“Ezra told me last night,” interposed Mrs. Ray. “I had a hard time gettin' it out of him; he promised Ephraim he wouldn't tell. But somethin' he said made me suspect, an' I got it out of him. He said Ephraim told him he run away, an' he left him there slidin' when he came home. 'Twas as much as 'leven o'clock then; I remember I give Ezra a whippin' next mornin' for stayin' out so late. But then, of course, whippin' Ezra wa'n't nothin' like whippin' Ephraim.”

“The doctor says most likely that was what killed him, after all, an' you'd ought to know,” said the doctor's wife.

“Be you sure?” said Deborah again.

“Ephraim wa'n't to blame. He never had no show; he never went a-slidin' like the other little fellers,” said Caleb, suddenly, out of his corner; and he snivelled as he spoke.

Deborah turned on him sharply. “Did you know anything about it?” said she.

“He told me on 't that mornin',” said Caleb; “he told me how he'd been a-slidin', an' how he eat some mince-pie.”

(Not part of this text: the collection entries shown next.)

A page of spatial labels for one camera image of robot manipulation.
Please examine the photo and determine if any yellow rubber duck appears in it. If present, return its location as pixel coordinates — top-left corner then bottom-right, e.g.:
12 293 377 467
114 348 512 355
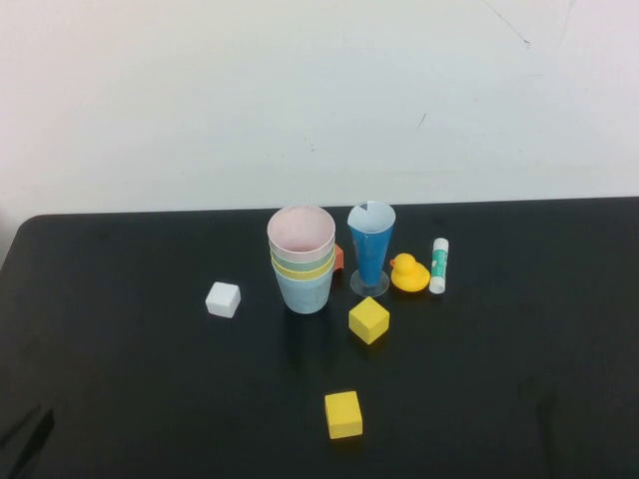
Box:
389 252 431 293

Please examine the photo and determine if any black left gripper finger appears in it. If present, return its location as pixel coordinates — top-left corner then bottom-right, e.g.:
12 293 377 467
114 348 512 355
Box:
0 405 56 466

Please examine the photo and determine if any yellow cube block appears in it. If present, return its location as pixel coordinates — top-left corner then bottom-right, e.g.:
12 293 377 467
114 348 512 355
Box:
323 390 364 441
347 295 391 345

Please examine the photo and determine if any white green glue stick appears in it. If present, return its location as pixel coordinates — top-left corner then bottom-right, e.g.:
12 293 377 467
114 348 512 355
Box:
428 238 450 295

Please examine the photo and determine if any white cube block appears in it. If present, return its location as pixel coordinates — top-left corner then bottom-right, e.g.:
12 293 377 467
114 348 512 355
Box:
205 281 243 318

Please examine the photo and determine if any yellow plastic cup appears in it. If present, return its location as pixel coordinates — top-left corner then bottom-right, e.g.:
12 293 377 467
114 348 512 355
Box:
271 257 335 281

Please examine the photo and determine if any blue paper cone cup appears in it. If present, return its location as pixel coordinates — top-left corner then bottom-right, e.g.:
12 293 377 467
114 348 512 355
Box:
346 202 396 298

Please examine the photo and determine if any green plastic cup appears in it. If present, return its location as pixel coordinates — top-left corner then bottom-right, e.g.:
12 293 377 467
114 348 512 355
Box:
269 244 336 267

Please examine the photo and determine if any light blue plastic cup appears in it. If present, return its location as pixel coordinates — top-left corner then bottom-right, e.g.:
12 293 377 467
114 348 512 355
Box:
274 271 334 316

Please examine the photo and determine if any pink plastic cup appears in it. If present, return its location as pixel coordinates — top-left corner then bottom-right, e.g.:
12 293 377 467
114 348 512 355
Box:
266 205 336 256

“Eat—some—mince-pie!” gasped Deborah, and there was a great light of hope in her face.

“Well,” said the doctor's wife, “if that boy eat mince-pie, an' slid down hill, too, I guess you ain't much call to worry about anything you've done, Mis' Thayer. I know what the doctor has said right along.”

The doctor's wife arose with a certain mild impressiveness, as if some mantle of her husband's authority had fallen upon her. She shook out her ample skirts as if they were redolent of rhubarb and mint. “Well, I guess we had better be going,” said she, and her inflections were like the doctor's.

Mrs. Ray rose also. “Well, we thought you'd ought to know,” said she.